══ RECORDS FOR PROCESSING ══

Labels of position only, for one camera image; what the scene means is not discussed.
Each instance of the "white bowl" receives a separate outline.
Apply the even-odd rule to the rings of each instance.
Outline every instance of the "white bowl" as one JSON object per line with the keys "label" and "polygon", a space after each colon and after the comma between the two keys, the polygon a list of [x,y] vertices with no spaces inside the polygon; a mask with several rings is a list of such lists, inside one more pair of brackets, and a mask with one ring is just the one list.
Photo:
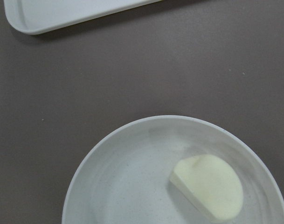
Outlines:
{"label": "white bowl", "polygon": [[69,186],[62,224],[209,224],[169,182],[182,158],[214,154],[237,172],[244,205],[235,224],[284,224],[284,201],[271,173],[237,137],[199,119],[156,116],[102,139]]}

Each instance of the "bowl rim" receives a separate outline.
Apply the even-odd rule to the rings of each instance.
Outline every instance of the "bowl rim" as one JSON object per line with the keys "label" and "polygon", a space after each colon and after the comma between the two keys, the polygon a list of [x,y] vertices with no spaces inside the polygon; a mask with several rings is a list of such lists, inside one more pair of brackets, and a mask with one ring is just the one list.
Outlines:
{"label": "bowl rim", "polygon": [[62,211],[62,224],[65,224],[65,217],[66,217],[66,209],[67,209],[67,203],[69,200],[69,196],[70,196],[70,192],[73,188],[73,185],[75,183],[76,177],[78,176],[79,172],[81,171],[82,167],[84,166],[84,164],[86,163],[86,161],[90,158],[90,156],[104,143],[106,142],[111,136],[115,135],[116,133],[131,127],[133,125],[136,124],[140,124],[146,121],[150,121],[150,120],[157,120],[157,119],[181,119],[181,120],[186,120],[186,121],[192,121],[192,122],[196,122],[196,123],[200,123],[209,127],[212,127],[218,131],[223,132],[224,134],[226,134],[227,136],[229,136],[230,138],[232,138],[233,140],[235,140],[236,142],[238,142],[239,144],[241,144],[243,146],[243,148],[245,150],[248,151],[248,153],[250,153],[254,159],[256,159],[256,161],[259,163],[259,165],[261,165],[263,167],[263,169],[266,171],[267,176],[269,177],[271,183],[273,184],[273,186],[275,187],[275,190],[277,191],[277,195],[279,197],[279,201],[281,203],[281,206],[283,208],[283,216],[284,216],[284,199],[282,196],[282,193],[277,185],[277,182],[275,181],[274,177],[272,176],[271,172],[268,170],[268,168],[266,167],[266,165],[263,163],[263,161],[259,158],[259,156],[252,150],[250,149],[250,147],[248,147],[243,141],[241,141],[239,138],[237,138],[236,136],[234,136],[233,134],[231,134],[230,132],[226,131],[225,129],[214,125],[208,121],[204,121],[201,119],[197,119],[197,118],[192,118],[192,117],[188,117],[188,116],[181,116],[181,115],[158,115],[158,116],[151,116],[151,117],[146,117],[146,118],[142,118],[142,119],[138,119],[135,121],[132,121],[128,124],[125,124],[119,128],[117,128],[116,130],[112,131],[111,133],[109,133],[108,135],[106,135],[103,139],[101,139],[89,152],[88,154],[84,157],[84,159],[82,160],[82,162],[80,163],[80,165],[78,166],[78,168],[76,169],[75,174],[73,175],[71,182],[69,184],[67,193],[66,193],[66,197],[64,200],[64,205],[63,205],[63,211]]}

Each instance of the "table surface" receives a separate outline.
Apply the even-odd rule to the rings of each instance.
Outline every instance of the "table surface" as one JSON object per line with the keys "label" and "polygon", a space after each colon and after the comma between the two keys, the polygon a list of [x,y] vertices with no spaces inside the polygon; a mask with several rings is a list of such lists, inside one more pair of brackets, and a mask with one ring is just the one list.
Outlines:
{"label": "table surface", "polygon": [[37,36],[0,1],[0,224],[59,224],[91,148],[161,114],[236,135],[284,197],[284,0],[166,0]]}

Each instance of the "food piece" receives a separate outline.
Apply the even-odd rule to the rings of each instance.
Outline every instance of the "food piece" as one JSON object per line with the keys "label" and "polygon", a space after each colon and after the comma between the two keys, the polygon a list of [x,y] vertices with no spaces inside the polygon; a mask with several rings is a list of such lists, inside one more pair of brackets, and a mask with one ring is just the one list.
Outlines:
{"label": "food piece", "polygon": [[241,182],[233,168],[217,156],[204,154],[179,161],[170,181],[212,223],[229,221],[242,208]]}

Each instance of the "white tray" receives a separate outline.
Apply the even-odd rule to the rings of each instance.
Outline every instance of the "white tray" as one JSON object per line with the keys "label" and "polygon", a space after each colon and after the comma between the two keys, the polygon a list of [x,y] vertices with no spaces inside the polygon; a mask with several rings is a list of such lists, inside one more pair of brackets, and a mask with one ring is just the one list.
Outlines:
{"label": "white tray", "polygon": [[25,34],[41,34],[159,0],[4,0],[8,22]]}

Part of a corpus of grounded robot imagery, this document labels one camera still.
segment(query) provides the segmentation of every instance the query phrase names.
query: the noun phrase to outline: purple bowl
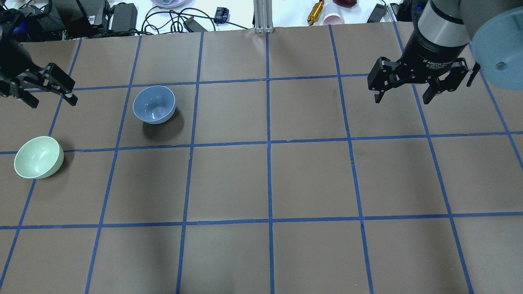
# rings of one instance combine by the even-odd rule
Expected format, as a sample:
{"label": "purple bowl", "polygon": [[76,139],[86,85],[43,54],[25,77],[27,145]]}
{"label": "purple bowl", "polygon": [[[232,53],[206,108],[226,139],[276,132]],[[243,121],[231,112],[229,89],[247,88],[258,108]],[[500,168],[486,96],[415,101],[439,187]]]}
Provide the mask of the purple bowl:
{"label": "purple bowl", "polygon": [[158,5],[159,7],[163,7],[163,8],[173,8],[173,7],[176,7],[176,6],[179,6],[179,5],[182,5],[184,2],[186,2],[187,0],[174,0],[171,4],[169,5],[163,5],[162,4],[162,1],[161,0],[151,0],[151,2],[154,4],[154,5]]}

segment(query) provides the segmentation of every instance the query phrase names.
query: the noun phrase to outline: bowl
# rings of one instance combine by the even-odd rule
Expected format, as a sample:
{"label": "bowl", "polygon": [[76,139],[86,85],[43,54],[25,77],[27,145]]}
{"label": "bowl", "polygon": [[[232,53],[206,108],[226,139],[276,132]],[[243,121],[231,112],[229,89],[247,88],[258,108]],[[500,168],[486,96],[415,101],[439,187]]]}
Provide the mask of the bowl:
{"label": "bowl", "polygon": [[15,171],[22,178],[40,179],[54,174],[64,161],[58,142],[41,136],[25,143],[15,156]]}
{"label": "bowl", "polygon": [[165,86],[152,86],[141,91],[132,104],[132,111],[143,122],[157,125],[174,114],[174,93]]}
{"label": "bowl", "polygon": [[163,7],[163,8],[173,8],[173,7],[176,7],[176,6],[180,6],[180,5],[182,5],[186,1],[187,0],[174,0],[171,4],[165,5],[165,4],[162,4],[161,0],[151,0],[151,2],[154,5],[157,5],[157,6]]}

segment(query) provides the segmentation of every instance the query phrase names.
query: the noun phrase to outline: red object
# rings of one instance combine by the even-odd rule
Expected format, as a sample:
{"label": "red object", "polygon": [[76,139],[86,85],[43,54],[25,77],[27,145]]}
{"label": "red object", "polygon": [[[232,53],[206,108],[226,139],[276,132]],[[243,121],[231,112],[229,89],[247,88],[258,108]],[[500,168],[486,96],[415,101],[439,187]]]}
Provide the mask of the red object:
{"label": "red object", "polygon": [[339,6],[351,8],[358,3],[358,0],[333,0],[333,2]]}

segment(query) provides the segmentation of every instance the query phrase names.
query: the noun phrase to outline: grid square
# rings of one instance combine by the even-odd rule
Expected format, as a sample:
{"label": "grid square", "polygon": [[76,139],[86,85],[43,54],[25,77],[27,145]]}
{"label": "grid square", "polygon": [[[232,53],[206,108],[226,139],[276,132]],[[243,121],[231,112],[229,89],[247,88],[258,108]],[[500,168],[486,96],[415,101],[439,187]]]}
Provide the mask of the grid square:
{"label": "grid square", "polygon": [[275,218],[357,216],[347,142],[273,144]]}
{"label": "grid square", "polygon": [[151,125],[138,119],[132,104],[138,93],[145,88],[132,88],[127,105],[126,118],[120,138],[121,147],[181,145],[191,143],[192,117],[194,115],[196,85],[168,86],[176,98],[176,110],[172,118],[159,125]]}
{"label": "grid square", "polygon": [[0,155],[0,225],[18,225],[32,184],[16,174],[14,161],[14,155]]}
{"label": "grid square", "polygon": [[[428,85],[416,85],[420,99],[427,88]],[[422,105],[422,108],[431,134],[505,131],[480,78],[470,88],[462,87],[455,92],[441,93],[430,104]]]}
{"label": "grid square", "polygon": [[40,100],[36,109],[12,97],[0,99],[0,151],[17,151],[27,141],[48,135],[60,97],[53,93],[33,95]]}
{"label": "grid square", "polygon": [[342,74],[366,74],[379,57],[396,61],[401,56],[391,22],[333,26],[332,31]]}
{"label": "grid square", "polygon": [[523,217],[456,218],[475,293],[523,289]]}
{"label": "grid square", "polygon": [[24,44],[24,49],[31,54],[31,59],[36,65],[44,67],[52,62],[66,73],[71,69],[77,48],[78,40]]}
{"label": "grid square", "polygon": [[181,221],[189,149],[118,152],[105,223]]}
{"label": "grid square", "polygon": [[[408,40],[410,39],[412,32],[414,31],[413,23],[408,21],[398,21],[395,23],[397,26],[397,30],[400,33],[400,38],[401,42],[403,43],[403,47],[405,47],[407,46]],[[467,65],[470,69],[472,69],[475,63],[475,59],[472,55],[472,51],[470,50],[470,46],[467,45],[465,49],[463,49],[463,52],[459,55],[459,57],[465,58],[465,60],[467,61]],[[481,77],[477,77],[477,82],[481,83]]]}
{"label": "grid square", "polygon": [[21,230],[2,294],[83,293],[96,229]]}
{"label": "grid square", "polygon": [[354,141],[366,216],[447,213],[427,139]]}
{"label": "grid square", "polygon": [[82,40],[71,77],[76,87],[128,85],[138,37]]}
{"label": "grid square", "polygon": [[521,113],[523,113],[523,99],[521,99],[523,91],[505,90],[490,83],[489,87],[509,130],[523,131],[523,119],[521,118]]}
{"label": "grid square", "polygon": [[523,173],[506,136],[435,138],[454,213],[522,211]]}
{"label": "grid square", "polygon": [[269,292],[267,224],[187,227],[180,293]]}
{"label": "grid square", "polygon": [[181,227],[103,228],[89,293],[174,293]]}
{"label": "grid square", "polygon": [[275,223],[278,293],[369,293],[360,223]]}
{"label": "grid square", "polygon": [[267,146],[195,148],[187,220],[266,219]]}
{"label": "grid square", "polygon": [[203,34],[201,81],[266,76],[265,34],[255,33],[254,29]]}
{"label": "grid square", "polygon": [[269,47],[271,77],[336,74],[328,26],[275,30],[269,34]]}
{"label": "grid square", "polygon": [[142,37],[133,84],[195,82],[200,37],[199,33]]}
{"label": "grid square", "polygon": [[270,83],[272,140],[346,138],[336,78]]}
{"label": "grid square", "polygon": [[0,266],[5,265],[9,256],[15,232],[16,230],[0,230]]}
{"label": "grid square", "polygon": [[376,293],[468,293],[448,219],[365,222]]}
{"label": "grid square", "polygon": [[126,94],[127,89],[77,91],[76,106],[60,107],[53,137],[64,150],[114,148]]}
{"label": "grid square", "polygon": [[195,143],[267,141],[265,82],[201,85]]}
{"label": "grid square", "polygon": [[352,137],[425,134],[411,87],[387,91],[376,104],[366,77],[346,77],[342,85]]}
{"label": "grid square", "polygon": [[24,225],[98,223],[113,155],[65,153],[60,170],[35,184]]}

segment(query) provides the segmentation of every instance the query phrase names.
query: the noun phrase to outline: gold cylinder
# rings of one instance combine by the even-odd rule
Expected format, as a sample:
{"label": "gold cylinder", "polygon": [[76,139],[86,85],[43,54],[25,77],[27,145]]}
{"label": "gold cylinder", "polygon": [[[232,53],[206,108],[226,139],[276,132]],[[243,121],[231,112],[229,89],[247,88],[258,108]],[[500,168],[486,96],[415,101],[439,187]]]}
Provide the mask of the gold cylinder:
{"label": "gold cylinder", "polygon": [[318,19],[318,16],[320,16],[320,13],[323,10],[323,3],[324,0],[320,0],[318,3],[314,4],[314,7],[312,7],[311,13],[309,13],[309,17],[307,18],[309,26],[313,25],[313,23]]}

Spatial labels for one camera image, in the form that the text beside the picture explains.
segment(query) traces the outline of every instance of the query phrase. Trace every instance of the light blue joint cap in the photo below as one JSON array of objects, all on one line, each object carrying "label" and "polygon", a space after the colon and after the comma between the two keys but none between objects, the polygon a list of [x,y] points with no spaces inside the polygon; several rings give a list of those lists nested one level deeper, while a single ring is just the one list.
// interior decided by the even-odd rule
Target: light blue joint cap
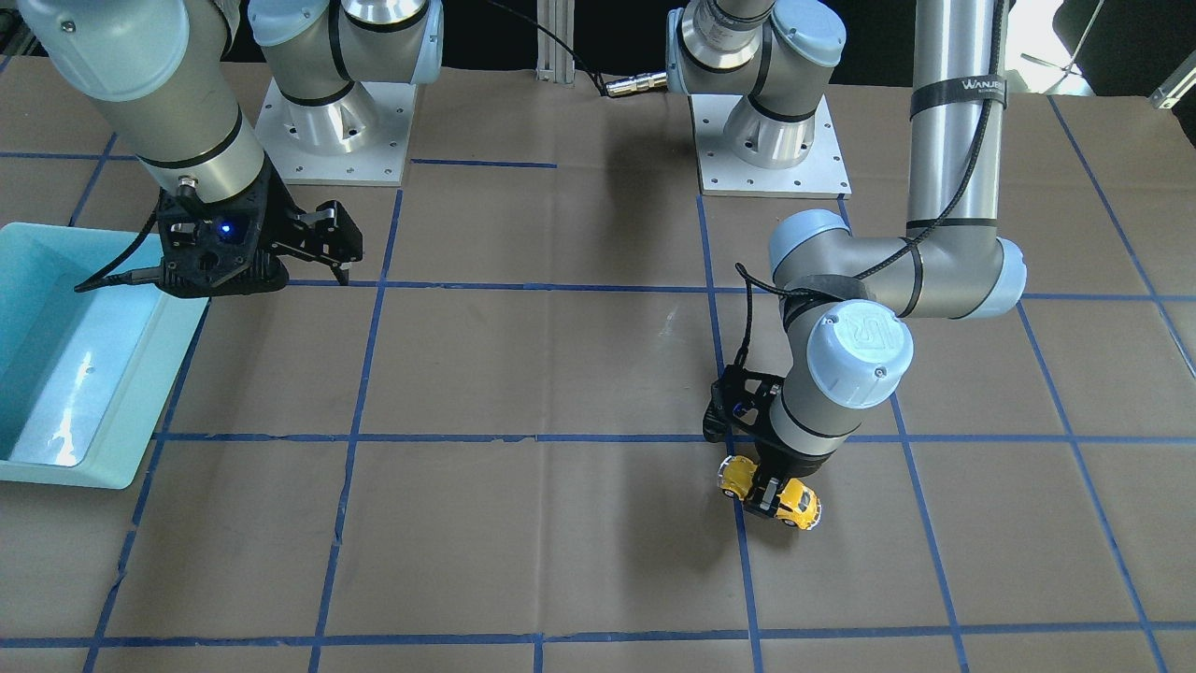
[{"label": "light blue joint cap", "polygon": [[798,54],[826,68],[838,65],[847,29],[826,5],[818,0],[777,0],[773,5],[773,25]]},{"label": "light blue joint cap", "polygon": [[1012,240],[1005,238],[997,240],[1001,243],[1005,259],[1001,262],[1001,274],[996,276],[996,285],[976,310],[959,319],[1005,314],[1021,299],[1021,292],[1026,288],[1026,262],[1021,256],[1021,249]]},{"label": "light blue joint cap", "polygon": [[190,38],[182,0],[22,0],[18,7],[62,78],[112,103],[157,91],[178,69]]},{"label": "light blue joint cap", "polygon": [[428,4],[428,20],[423,24],[423,44],[420,56],[415,60],[415,72],[411,84],[432,84],[440,77],[440,61],[444,55],[444,5],[440,0]]},{"label": "light blue joint cap", "polygon": [[254,42],[261,47],[277,47],[307,30],[325,10],[328,0],[250,0],[249,25],[254,29]]},{"label": "light blue joint cap", "polygon": [[806,365],[826,399],[865,410],[885,402],[914,362],[914,336],[889,306],[850,299],[810,330]]},{"label": "light blue joint cap", "polygon": [[798,245],[832,228],[850,231],[838,213],[822,208],[801,210],[785,218],[773,231],[773,237],[768,239],[768,261],[773,267],[770,275],[776,275],[776,267],[781,265],[785,257],[789,256],[789,252]]},{"label": "light blue joint cap", "polygon": [[685,88],[685,79],[681,74],[681,39],[677,37],[677,24],[685,10],[678,7],[669,12],[669,20],[665,26],[665,73],[669,75],[669,91],[672,93],[689,93]]}]

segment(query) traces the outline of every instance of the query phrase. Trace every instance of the ur logo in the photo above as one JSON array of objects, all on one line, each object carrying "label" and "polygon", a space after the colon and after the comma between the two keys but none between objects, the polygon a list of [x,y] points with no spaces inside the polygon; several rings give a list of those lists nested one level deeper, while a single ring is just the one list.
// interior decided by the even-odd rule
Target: ur logo
[{"label": "ur logo", "polygon": [[895,329],[896,324],[879,314],[852,316],[847,319],[852,342],[861,351],[897,349],[901,341]]}]

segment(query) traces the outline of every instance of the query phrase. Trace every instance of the toy car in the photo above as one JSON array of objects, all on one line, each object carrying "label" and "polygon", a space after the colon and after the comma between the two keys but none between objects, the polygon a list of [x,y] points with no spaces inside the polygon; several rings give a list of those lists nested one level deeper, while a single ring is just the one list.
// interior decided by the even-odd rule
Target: toy car
[{"label": "toy car", "polygon": [[780,519],[792,528],[808,531],[822,521],[822,502],[800,479],[789,479],[773,503],[749,500],[756,464],[744,457],[727,457],[719,466],[719,489],[728,498],[743,502],[765,516]]}]

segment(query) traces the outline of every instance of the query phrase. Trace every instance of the light blue bin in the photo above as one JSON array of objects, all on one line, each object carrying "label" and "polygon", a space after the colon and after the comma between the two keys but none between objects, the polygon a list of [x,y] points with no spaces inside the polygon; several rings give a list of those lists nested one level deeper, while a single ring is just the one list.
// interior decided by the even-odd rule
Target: light blue bin
[{"label": "light blue bin", "polygon": [[[133,482],[207,299],[153,285],[72,288],[132,233],[0,228],[0,479]],[[157,265],[153,238],[117,270]]]}]

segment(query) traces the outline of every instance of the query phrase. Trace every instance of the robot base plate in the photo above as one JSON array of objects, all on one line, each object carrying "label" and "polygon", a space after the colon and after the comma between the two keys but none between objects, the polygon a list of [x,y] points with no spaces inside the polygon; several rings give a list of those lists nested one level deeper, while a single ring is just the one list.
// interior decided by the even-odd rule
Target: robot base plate
[{"label": "robot base plate", "polygon": [[694,114],[694,140],[702,194],[708,196],[774,196],[788,198],[836,198],[850,196],[847,165],[838,148],[835,124],[826,99],[814,112],[814,142],[805,160],[791,169],[753,166],[731,151],[722,126],[739,96],[690,96]]},{"label": "robot base plate", "polygon": [[407,165],[407,145],[415,114],[416,86],[367,81],[364,86],[378,103],[380,128],[373,145],[347,154],[315,154],[304,151],[283,124],[282,93],[270,81],[255,131],[279,175],[287,184],[356,184],[398,186]]}]

═══

# WHAT IS REQUIRED:
Write out every line, unchanged, from the one containing "of the robot" through the closing line of the data.

# EXPECTED ANSWER:
segment(query) traces the outline of every instance of the query phrase. Trace every instance of the robot base plate in the photo above as one JSON array of objects, all on one line, each object carrying "label" and "polygon", a space after the colon and after the comma between the two keys but none between objects, the polygon a list of [x,y] points with no spaces inside the polygon; several rings give a list of those lists nested one level deeper, while a single ring is just the one list.
// interior decided by the even-odd rule
Target: robot base plate
[{"label": "robot base plate", "polygon": [[694,114],[694,140],[702,194],[708,196],[774,196],[788,198],[836,198],[850,196],[847,165],[838,148],[835,124],[826,99],[814,112],[814,142],[805,160],[791,169],[753,166],[731,151],[722,126],[739,96],[690,96]]},{"label": "robot base plate", "polygon": [[407,165],[407,145],[415,114],[416,86],[367,81],[364,86],[378,103],[380,128],[373,145],[347,154],[315,154],[304,151],[283,124],[282,93],[270,81],[255,131],[279,175],[287,184],[356,184],[398,186]]}]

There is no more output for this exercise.